▶ _Source material_:
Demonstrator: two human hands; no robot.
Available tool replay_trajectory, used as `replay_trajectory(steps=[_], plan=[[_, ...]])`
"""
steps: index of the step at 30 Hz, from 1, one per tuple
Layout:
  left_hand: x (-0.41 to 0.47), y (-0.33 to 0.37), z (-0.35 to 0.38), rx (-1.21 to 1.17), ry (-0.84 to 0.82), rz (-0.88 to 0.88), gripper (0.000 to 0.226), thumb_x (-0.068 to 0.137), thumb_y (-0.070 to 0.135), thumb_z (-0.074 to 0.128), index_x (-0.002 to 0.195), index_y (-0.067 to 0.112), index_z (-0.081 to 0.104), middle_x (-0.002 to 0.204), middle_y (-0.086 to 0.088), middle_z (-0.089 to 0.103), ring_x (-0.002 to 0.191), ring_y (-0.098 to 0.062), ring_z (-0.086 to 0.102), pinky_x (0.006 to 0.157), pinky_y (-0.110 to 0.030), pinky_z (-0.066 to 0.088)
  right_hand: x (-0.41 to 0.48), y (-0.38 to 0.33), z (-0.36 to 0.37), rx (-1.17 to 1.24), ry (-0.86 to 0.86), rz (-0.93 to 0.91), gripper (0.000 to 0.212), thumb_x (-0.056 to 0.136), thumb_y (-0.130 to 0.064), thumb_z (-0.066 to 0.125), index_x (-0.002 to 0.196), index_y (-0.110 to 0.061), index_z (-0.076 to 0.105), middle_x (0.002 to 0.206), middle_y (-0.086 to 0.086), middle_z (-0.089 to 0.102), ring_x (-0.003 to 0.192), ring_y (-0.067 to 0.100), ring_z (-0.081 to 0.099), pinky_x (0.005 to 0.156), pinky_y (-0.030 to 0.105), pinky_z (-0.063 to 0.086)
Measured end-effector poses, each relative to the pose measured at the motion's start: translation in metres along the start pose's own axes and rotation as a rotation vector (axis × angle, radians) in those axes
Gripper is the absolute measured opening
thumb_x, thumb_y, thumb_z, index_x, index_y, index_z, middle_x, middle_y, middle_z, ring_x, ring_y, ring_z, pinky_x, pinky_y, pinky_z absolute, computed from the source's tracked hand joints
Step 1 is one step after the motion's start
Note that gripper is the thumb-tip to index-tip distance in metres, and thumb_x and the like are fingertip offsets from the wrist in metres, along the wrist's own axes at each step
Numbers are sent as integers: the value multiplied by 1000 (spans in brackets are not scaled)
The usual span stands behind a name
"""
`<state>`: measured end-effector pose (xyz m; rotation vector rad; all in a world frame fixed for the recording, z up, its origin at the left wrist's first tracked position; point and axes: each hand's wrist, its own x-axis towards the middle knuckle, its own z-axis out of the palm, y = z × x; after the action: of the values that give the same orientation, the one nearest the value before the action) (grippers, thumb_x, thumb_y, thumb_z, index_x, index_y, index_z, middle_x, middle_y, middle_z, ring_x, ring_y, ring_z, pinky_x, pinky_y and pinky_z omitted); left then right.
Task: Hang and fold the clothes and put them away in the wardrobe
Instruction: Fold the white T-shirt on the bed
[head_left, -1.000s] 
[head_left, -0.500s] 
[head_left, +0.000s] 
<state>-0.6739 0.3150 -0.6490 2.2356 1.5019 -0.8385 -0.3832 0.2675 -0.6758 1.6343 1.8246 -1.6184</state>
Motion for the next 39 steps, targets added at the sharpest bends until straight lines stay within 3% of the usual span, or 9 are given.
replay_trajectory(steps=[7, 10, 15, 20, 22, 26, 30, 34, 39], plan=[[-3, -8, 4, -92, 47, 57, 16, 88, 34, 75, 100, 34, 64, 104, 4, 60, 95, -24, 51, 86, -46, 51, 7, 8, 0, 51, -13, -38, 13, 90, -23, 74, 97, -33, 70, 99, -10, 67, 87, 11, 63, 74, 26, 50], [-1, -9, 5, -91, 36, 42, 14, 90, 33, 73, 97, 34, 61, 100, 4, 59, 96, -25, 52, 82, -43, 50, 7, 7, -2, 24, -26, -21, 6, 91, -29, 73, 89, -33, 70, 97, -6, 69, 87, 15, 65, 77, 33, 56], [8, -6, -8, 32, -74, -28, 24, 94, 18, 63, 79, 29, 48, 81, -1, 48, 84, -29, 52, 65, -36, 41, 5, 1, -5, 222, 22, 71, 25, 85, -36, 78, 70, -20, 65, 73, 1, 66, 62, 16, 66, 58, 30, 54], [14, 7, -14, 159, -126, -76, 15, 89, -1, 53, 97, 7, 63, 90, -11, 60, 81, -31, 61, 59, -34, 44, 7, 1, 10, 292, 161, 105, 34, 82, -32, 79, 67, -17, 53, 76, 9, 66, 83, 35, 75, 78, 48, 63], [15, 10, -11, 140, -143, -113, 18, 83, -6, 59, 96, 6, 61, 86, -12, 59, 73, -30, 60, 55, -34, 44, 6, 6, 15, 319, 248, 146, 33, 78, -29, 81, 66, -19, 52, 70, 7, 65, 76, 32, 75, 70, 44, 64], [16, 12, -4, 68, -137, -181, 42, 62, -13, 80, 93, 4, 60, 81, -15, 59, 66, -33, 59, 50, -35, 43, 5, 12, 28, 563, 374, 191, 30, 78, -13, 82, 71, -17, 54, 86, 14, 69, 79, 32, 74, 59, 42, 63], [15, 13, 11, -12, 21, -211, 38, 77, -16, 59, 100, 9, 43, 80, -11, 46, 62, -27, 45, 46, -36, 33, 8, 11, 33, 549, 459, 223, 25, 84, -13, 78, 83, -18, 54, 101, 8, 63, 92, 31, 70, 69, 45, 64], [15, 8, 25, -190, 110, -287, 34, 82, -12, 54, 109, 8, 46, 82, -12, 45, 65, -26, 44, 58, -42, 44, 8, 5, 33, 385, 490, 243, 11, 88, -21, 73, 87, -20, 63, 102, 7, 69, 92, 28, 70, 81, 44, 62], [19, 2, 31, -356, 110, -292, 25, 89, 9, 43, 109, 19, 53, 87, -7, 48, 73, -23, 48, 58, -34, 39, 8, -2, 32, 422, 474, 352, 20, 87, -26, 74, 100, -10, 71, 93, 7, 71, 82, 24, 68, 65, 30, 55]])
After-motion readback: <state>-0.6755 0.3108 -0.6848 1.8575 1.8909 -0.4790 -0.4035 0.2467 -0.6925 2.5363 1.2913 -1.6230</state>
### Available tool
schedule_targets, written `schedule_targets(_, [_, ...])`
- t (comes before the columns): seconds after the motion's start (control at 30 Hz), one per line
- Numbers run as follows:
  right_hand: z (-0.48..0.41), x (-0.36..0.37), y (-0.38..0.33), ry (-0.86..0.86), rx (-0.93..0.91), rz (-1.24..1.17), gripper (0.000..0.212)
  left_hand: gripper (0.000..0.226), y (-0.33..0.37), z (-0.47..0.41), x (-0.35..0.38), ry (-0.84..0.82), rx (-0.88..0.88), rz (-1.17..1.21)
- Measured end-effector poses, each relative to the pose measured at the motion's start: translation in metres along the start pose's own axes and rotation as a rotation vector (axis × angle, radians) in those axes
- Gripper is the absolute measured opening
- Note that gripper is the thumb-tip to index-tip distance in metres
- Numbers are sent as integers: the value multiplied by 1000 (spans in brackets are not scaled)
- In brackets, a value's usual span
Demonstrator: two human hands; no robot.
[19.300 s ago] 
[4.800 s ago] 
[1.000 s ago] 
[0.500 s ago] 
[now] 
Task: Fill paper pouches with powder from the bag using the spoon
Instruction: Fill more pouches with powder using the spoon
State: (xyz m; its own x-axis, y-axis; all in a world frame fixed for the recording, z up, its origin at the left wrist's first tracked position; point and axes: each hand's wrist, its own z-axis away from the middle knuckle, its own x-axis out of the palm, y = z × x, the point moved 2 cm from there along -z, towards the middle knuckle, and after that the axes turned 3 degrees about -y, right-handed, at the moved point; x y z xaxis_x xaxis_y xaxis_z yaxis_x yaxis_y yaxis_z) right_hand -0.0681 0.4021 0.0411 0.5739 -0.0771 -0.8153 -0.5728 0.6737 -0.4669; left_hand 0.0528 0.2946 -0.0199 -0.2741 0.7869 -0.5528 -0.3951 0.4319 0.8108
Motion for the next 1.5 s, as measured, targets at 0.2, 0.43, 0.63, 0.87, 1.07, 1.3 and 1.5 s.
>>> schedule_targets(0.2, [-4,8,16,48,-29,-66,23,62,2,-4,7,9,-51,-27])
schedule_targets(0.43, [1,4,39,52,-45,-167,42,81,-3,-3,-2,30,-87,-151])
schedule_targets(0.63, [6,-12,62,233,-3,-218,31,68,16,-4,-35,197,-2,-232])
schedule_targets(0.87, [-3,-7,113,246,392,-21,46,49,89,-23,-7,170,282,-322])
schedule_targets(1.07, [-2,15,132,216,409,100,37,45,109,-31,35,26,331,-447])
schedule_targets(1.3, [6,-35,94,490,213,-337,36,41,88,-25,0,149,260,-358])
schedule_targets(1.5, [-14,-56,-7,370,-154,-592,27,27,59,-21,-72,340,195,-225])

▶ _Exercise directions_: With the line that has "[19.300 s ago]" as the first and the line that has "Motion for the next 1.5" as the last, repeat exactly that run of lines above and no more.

▶ _Response to this task_:
[19.300 s ago] 
[4.800 s ago] 
[1.000 s ago] 
[0.500 s ago] 
[now] 
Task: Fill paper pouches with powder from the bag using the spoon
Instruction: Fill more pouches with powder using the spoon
State: (xyz m; its own x-axis, y-axis; all in a world frame fixed for the recording, z up, its origin at the left wrist's first tracked position; point and axes: each hand's wrist, its own z-axis away from the middle knuckle, its own x-axis out of the palm, y = z × x, the point moved 2 cm from there along -z, towards the middle knuckle, and after that the axes turned 3 degrees about -y, right-handed, at the moved point; x y z xaxis_x xaxis_y xaxis_z yaxis_x yaxis_y yaxis_z) right_hand -0.0681 0.4021 0.0411 0.5739 -0.0771 -0.8153 -0.5728 0.6737 -0.4669; left_hand 0.0528 0.2946 -0.0199 -0.2741 0.7869 -0.5528 -0.3951 0.4319 0.8108
Motion for the next 1.5 s, as measured, targets at 0.2, 0.43, 0.63, 0.87, 1.07, 1.3 and 1.5 s.

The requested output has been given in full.